また、ナレーションを取り入れる際には、できるだけプロに依頼することをおすすめします。映画の予告編やコマーシャル、ドキュメンタリー番組のナレーションを私たちがスムーズに聞けるのは、やはりプロが担当しているからです。朗読そのものは誰でもできますが、未経験者が挑戦するとたどたどしく不自然な仕上がりになるのは避けられません。そのため、できるだけプロにやってもらうことがベストです。

 

2.動画制作のMAとは?

 

動画制作に着手する際、映像の調整や制作、プロットの選定などを思い浮かべる方が多いことでしょう。それと同時に、動画制作には音声の編集や組み込み、いわゆる「マルチオーディオ」も必要なプロセスです。ここでは、MAでおこなわれる作業内容についてお話しします。

 

(1)MAでおこなわれるプロセス

一般的な映像作品は、はじめに映像の収録・編集作業が行われます。その後、背景音楽(BGM)
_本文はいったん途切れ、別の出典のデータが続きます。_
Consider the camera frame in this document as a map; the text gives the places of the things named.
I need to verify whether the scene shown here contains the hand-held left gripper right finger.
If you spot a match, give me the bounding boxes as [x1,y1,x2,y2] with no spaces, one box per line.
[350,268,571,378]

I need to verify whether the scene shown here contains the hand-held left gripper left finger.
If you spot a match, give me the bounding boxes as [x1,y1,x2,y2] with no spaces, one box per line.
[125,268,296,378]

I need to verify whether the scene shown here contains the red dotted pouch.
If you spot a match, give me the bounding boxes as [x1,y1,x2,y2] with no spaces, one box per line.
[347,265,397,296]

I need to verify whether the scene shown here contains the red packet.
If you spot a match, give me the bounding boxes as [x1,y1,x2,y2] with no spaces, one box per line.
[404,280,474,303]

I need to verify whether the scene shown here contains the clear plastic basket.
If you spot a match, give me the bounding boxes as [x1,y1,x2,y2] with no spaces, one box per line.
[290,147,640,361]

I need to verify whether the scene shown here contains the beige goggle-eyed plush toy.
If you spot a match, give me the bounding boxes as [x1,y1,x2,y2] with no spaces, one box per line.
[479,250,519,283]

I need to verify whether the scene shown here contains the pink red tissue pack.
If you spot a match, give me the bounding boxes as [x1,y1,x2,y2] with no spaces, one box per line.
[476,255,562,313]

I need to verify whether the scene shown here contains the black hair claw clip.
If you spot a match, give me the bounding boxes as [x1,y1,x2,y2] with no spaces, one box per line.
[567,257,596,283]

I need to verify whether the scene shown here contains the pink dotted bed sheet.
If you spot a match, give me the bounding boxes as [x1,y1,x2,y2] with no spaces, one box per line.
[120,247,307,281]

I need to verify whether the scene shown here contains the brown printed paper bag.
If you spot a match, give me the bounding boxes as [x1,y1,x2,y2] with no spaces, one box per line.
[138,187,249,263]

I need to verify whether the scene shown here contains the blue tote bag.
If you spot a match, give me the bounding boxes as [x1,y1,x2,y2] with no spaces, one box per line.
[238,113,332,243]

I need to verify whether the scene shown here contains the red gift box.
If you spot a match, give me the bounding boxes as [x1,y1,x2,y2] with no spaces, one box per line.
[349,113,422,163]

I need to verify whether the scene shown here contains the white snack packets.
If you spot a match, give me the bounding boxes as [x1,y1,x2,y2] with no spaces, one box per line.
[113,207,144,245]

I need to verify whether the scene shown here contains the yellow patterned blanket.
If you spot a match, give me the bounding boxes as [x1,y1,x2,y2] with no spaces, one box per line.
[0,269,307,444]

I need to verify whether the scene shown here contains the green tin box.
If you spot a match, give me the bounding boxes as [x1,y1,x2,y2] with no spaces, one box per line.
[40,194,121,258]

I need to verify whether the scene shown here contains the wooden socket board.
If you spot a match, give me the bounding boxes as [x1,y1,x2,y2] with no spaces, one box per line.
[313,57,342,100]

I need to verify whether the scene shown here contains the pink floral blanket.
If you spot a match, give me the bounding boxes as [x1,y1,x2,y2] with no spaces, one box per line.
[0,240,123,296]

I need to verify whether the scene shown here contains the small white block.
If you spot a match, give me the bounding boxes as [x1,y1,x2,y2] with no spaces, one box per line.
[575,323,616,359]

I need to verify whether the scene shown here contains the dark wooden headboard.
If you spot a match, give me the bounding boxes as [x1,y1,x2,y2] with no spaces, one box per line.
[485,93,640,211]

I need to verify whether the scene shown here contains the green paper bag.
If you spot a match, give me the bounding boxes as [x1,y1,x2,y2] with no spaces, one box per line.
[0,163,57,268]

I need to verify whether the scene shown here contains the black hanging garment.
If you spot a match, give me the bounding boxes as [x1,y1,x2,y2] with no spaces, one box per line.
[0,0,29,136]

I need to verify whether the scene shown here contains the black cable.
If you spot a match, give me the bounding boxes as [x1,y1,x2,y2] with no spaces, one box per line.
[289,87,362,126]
MAとは、映像に音楽や効果音を加えたり、公開するうえで不要な音を排除したりする作業のことを指します。背景音楽(BGM)を加え、効果音を入れ、全体的な演出を整えていきます。また、いくら丁寧に録音してもノイズが入ってしまうケースもあるため、ノイズ除去の作業も必要です。

 

最初に映像制作を一通り完成させてから、MAに取り掛かるパターンが一般的です。

 

(2)背景音楽

動画のBGMを選んでいきます。動画のストーリー性と方向性、紹介する商品・サービスの特徴に合わせ、それらの魅力を最大限に表現できる音声を探します。BGMは有料でも無料でもダウンロードサイトから入手でき、映像に当てはめていくことが可能です。ただし、著作権が厳しい音声も少なくありませんので、使用前には必ず確認しましょう。不安であれば依頼先の制作会社に聞いたり、最初からロイヤリティフリーのサイトを選んだりすることをおすすめします。

 

プロの動画制作会社に依頼する場合、ディレクターやエンジニアと相談しながら音声を選ぶケースが多いです。

 

(3)音声収録

ナレーションをはじめとする、映像とは別に音声を収録するプロセスです。セリフの州力でミスがあった際、後で録音しなおすパターンもあります。これらの作業は「アフターレコーディング」と呼ばれています。

 

(4)ノイズの除去

一通りの音声作業が完了したら、全体に不快な音がないかを確認します。慎重に撮影していてもごわごわした「ノイズ音」が入ってしまうことは避けられないため、最後に再確認する必要があるためです。不要な音を選定し、消すか弱めるかして調整していきます。煩雑な作業が必要な場合には、プロに依頼することをおすすめします。

 

もちろん、音声収録だけに対応してくれる業者も多いですが、可能であればすべて引き受けてくれる相手がベストです。業者が違うと意見や方向性に違いが出てしまうため、ずれが生じないようにしておきましょう。

 

 

以上、動画に音声を取り入れるメリットと着手手順についてご説明しました。音声作業は映像制作と同様に複雑なプロセスが必要となり、どれから手を付けたらいいのかわからない部分も多いでしょう。一度プロに依頼し、方向性とすり合わせながら進めていくことで、訴求効果と質が高い動画を完成させられます。予算に無理がない範囲で適切なプロを探し、正しい動画マーケティングに役立てていきましょう。